_TASK DETAILS:_ Look through the material for lines with the word "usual", and copy each one.

_DATASET EXTRACT:_
:::
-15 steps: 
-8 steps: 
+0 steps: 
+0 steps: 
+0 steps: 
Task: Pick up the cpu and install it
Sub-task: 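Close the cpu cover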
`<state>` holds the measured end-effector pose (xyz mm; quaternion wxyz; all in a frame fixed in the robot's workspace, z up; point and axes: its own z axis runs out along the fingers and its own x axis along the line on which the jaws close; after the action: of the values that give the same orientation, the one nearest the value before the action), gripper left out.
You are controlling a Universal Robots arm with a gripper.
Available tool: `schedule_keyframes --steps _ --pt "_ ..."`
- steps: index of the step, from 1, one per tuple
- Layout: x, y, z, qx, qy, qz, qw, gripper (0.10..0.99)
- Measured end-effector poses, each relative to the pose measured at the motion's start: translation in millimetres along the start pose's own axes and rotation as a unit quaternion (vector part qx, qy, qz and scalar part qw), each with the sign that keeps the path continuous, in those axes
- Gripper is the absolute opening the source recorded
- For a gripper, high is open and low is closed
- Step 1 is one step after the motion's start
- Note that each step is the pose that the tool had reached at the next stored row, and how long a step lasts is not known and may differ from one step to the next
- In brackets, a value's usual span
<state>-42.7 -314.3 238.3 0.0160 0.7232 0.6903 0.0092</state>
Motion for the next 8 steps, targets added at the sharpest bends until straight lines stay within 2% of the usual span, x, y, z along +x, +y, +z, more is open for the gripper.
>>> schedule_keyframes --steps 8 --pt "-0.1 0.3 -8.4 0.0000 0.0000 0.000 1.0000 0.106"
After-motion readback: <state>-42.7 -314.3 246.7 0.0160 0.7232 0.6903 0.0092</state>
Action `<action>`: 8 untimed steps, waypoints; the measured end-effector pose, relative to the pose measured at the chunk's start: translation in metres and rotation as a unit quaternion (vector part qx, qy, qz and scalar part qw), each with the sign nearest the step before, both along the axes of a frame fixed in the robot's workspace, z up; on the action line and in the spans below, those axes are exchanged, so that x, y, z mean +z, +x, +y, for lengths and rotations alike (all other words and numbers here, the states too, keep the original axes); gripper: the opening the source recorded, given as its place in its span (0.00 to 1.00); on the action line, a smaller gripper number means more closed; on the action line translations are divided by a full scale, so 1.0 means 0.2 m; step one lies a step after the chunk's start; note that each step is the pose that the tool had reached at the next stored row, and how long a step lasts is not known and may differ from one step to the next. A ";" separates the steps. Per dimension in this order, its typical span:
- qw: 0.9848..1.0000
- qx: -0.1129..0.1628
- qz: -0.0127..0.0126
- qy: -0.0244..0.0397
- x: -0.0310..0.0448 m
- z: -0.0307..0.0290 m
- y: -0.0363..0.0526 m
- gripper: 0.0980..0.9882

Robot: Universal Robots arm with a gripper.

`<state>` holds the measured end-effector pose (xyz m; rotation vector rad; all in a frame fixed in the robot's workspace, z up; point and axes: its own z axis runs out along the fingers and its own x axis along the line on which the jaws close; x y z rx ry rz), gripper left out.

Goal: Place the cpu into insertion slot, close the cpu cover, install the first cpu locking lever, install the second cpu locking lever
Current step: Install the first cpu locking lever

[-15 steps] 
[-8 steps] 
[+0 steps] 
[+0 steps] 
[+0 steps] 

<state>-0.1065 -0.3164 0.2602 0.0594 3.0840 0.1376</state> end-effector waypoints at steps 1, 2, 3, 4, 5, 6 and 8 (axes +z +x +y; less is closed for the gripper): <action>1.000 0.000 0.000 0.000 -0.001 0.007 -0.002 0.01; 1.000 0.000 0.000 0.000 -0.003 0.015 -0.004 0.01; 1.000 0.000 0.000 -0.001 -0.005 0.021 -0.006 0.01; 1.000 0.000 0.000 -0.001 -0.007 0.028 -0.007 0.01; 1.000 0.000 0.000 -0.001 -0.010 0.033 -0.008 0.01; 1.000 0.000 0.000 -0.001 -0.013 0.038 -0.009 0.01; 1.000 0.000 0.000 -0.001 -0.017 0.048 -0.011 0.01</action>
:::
_WRITTEN SOLUTION:_
- In brackets, a value's usual span
Motion for the next 8 steps, targets added at the sharpest bends until straight lines stay within 2% of the usual span, x, y, z along +x, +y, +z, more is open for the gripper.

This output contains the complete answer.